→ **EXERCISE OBJECTIVE**: What is the count of lines in the material below that hold "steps"? Answer with only that number.

-- DATA SHOWN follows --

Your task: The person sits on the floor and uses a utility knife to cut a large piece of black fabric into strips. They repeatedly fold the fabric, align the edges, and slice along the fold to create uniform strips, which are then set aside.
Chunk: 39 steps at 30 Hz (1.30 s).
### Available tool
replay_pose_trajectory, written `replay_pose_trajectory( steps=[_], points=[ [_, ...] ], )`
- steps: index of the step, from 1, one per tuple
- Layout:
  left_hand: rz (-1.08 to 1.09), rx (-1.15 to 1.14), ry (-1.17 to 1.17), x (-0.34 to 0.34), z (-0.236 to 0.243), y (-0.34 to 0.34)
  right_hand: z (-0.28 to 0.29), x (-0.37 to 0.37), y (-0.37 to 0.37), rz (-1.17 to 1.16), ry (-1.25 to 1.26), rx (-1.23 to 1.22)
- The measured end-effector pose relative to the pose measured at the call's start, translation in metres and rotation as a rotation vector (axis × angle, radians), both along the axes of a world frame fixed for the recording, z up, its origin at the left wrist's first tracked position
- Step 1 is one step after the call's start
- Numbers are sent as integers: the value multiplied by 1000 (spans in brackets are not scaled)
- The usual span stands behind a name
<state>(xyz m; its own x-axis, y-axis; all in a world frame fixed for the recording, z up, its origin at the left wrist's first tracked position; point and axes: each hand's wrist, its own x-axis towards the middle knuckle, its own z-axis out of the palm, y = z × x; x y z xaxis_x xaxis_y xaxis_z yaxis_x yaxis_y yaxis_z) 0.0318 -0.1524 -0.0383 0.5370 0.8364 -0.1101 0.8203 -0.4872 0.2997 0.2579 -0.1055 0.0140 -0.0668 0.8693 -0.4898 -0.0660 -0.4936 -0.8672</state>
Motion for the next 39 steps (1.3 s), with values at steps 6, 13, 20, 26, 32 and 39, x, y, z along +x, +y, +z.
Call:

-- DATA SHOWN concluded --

→ **RESPONSE TO THIS TASK**: 4